Monday, January 12, 2015

They go mad in herds, while they only recover their senses slowly, and one by one

From Memoirs of Extraordinary Popular Delusions And The Madness Of Crowds by Charles Mackay (1841). From his introduction.
Money, again, has often been a cause of the delusion of multitudes. Sober nations have all at once become desperate gamblers, and risked almost their existence upon the turn of a piece of paper. To trace the history of the most prominent of these delusions is the object of the present pages. Men, it has been well said, think in herds; it will be seen that they go mad in herds, while they only recover their senses slowly, and one by one.
I became aware of this book in university while studying international economic development. I don't recall which professor brought it to my attention but it certainly was part of that larger education that takes place outside of the classroom. I heard it being referenced in a positive way. Some time later I came across, and purchased, my first copy at the old Second Story Bookstore at their Dupont Circle location. Oh, the days when major cities had plenty of used bookstores.

I really ought to sit down and read Extraordinary Popular Delusions And The Madness Of Crowds as a whole text at some point but I have been dipping in to it for decades.

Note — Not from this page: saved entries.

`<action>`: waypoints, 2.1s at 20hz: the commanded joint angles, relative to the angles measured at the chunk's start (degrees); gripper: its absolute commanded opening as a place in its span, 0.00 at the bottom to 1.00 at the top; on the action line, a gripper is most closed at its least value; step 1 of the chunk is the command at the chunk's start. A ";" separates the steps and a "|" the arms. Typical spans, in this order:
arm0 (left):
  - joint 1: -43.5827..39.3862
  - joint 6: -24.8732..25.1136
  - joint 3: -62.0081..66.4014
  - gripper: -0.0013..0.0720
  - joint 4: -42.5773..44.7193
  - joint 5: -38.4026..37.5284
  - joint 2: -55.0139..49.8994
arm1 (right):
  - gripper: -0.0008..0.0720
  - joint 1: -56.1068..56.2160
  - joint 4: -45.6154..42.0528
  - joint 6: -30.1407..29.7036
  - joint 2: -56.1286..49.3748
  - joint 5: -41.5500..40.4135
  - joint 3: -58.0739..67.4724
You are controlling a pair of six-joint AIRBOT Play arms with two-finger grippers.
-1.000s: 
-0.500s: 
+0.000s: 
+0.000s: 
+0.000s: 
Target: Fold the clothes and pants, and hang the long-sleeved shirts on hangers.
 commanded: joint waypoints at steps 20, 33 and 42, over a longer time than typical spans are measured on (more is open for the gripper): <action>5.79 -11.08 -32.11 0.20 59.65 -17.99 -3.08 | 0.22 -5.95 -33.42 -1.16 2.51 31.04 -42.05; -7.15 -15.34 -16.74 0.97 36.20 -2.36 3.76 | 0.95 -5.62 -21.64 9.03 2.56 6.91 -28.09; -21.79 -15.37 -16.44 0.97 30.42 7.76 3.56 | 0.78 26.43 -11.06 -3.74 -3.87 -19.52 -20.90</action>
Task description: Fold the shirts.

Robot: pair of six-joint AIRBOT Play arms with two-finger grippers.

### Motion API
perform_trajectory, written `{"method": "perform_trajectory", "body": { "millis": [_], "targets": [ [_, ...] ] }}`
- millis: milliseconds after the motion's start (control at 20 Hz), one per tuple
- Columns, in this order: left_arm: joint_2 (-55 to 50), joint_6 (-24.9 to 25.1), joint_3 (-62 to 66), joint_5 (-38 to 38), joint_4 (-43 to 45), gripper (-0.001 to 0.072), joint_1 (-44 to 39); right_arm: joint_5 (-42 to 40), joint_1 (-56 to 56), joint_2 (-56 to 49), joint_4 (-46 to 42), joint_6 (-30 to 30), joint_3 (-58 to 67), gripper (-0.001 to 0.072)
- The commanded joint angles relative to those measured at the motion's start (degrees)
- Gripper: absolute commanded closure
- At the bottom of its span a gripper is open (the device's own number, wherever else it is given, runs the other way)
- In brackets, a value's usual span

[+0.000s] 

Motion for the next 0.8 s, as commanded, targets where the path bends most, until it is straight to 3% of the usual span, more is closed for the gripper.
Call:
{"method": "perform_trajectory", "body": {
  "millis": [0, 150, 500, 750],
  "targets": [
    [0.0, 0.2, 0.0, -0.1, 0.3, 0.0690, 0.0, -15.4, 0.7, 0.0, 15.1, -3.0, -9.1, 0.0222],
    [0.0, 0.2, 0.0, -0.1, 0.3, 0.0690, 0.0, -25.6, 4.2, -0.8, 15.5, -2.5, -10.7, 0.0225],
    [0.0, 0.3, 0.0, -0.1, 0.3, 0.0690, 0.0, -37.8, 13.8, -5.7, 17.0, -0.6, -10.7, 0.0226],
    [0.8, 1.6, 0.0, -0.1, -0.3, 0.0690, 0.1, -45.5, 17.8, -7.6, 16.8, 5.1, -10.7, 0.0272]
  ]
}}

I hadn't really considered it in a long time but Mackay's book is wholly compatible with my ongoing theme of cognitive pollution. Mackay has suitable words of caution.
Popular delusions began so early, spread so widely, and have lasted so long, that instead of two or three volumes, fifty would scarcely suffice to detail their history. The present may be considered more of a miscellany of delusions than a history—a chapter only in the great and awful book of human folly which yet remains to be written, and which Porson once jestingly said he would write in five hundred volumes! Interspersed are sketches of some lighter matters,—amusing instances of the imitativeness and wrongheadedness of the people, rather than examples of folly and delusion.
When I think of the contemporary Extraordinary Popular Delusions (anthropogenic global warming, 71 cents on the dollar, Hands Up Don't Shoot, microaggressions, trigger warnings, education decline, war on women, campus rape epidemic, etc.) it seems Mackay might be evergreen. There is something in the mind of man that wants an issue, no matter how grave or trivial, to be a crisis in order to justify it as an issue.

Social Justice Warriors seem to have such an ever renewing supply of hysterical issues that it feels sometimes as if the world has gone mad. But as Mackay says, "They go mad in herds, while they only recover their senses slowly, and one by one." Faster please.